■ TASK REQUIREMENTS ■
Pictures must not appear in the copy. Restate exactly the lines below from the one with "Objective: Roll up" through the one with "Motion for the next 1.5", inclusive.

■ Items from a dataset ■
=-=-=-=-=

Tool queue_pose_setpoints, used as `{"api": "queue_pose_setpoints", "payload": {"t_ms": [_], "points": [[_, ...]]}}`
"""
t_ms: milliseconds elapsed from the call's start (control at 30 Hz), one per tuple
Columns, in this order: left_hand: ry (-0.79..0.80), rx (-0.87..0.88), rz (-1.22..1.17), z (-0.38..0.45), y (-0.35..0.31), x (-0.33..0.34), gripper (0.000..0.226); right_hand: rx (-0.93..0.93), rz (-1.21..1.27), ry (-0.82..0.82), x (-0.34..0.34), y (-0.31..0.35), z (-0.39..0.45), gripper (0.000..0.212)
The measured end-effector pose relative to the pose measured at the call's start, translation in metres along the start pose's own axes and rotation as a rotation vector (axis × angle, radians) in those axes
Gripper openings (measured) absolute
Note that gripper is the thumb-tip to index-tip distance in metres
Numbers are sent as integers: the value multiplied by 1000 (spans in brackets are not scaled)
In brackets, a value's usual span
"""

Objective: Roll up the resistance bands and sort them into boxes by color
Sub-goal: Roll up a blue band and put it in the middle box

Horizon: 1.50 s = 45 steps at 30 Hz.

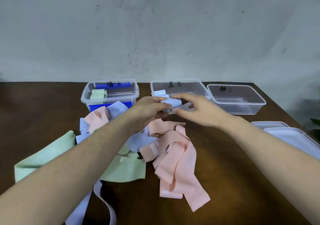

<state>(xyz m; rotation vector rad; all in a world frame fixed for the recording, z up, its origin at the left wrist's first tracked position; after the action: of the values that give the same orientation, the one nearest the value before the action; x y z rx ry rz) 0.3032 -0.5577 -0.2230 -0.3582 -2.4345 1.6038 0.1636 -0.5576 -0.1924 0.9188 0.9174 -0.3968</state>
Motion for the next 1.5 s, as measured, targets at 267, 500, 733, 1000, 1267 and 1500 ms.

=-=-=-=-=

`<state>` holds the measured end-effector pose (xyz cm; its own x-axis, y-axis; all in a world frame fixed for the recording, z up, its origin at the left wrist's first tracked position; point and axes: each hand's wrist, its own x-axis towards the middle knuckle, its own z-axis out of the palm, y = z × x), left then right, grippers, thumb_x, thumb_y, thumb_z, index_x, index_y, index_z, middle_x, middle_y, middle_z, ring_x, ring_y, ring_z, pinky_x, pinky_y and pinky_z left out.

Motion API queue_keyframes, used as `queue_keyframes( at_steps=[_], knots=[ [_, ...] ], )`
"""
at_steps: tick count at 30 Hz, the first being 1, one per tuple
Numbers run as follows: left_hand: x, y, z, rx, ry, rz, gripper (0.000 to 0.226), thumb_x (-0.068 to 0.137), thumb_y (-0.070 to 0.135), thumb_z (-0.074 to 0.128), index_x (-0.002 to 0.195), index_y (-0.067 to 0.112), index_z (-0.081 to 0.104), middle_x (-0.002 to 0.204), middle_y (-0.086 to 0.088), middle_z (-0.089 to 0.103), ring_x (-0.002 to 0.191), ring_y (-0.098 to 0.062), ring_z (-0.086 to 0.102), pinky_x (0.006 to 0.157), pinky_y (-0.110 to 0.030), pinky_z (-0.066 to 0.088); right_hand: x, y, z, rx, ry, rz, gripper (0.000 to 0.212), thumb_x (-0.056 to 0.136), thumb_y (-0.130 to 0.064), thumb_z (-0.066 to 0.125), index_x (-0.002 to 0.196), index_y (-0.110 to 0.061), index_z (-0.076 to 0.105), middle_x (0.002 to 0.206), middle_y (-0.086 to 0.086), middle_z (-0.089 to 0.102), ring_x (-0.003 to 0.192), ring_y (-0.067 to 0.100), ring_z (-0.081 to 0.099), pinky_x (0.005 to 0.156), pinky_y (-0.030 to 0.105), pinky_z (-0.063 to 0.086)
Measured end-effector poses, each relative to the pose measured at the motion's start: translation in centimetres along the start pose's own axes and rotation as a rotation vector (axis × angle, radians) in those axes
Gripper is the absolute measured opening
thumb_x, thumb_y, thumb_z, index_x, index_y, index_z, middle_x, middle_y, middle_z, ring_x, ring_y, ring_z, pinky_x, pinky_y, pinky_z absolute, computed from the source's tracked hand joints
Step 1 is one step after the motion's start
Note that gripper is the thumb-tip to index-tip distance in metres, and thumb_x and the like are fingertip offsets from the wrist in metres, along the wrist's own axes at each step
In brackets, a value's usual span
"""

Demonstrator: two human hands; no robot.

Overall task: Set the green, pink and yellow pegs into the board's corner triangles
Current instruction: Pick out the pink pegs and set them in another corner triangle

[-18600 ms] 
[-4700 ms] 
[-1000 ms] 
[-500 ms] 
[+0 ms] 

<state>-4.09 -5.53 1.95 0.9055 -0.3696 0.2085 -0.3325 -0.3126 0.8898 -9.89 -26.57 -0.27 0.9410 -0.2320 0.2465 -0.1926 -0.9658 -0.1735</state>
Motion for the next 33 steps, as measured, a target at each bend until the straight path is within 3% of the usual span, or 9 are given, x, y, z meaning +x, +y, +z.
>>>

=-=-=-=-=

■ ANSWER TO THIS EXERCISE ■
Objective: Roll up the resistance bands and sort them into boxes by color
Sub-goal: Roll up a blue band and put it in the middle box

Horizon: 1.50 s = 45 steps at 30 Hz.


<state>(xyz m; rotation vector rad; all in a world frame fixed for the recording, z up, its origin at the left wrist's first tracked position; after the action: of the values that give the same orientation, the one nearest the value before the action; x y z rx ry rz) 0.3032 -0.5577 -0.2230 -0.3582 -2.4345 1.6038 0.1636 -0.5576 -0.1924 0.9188 0.9174 -0.3968</state>
Motion for the next 1.5 s, as measured, targets at 267, 500, 733, 1000, 1267 and 1500 ms.

No further work remains on this exercise.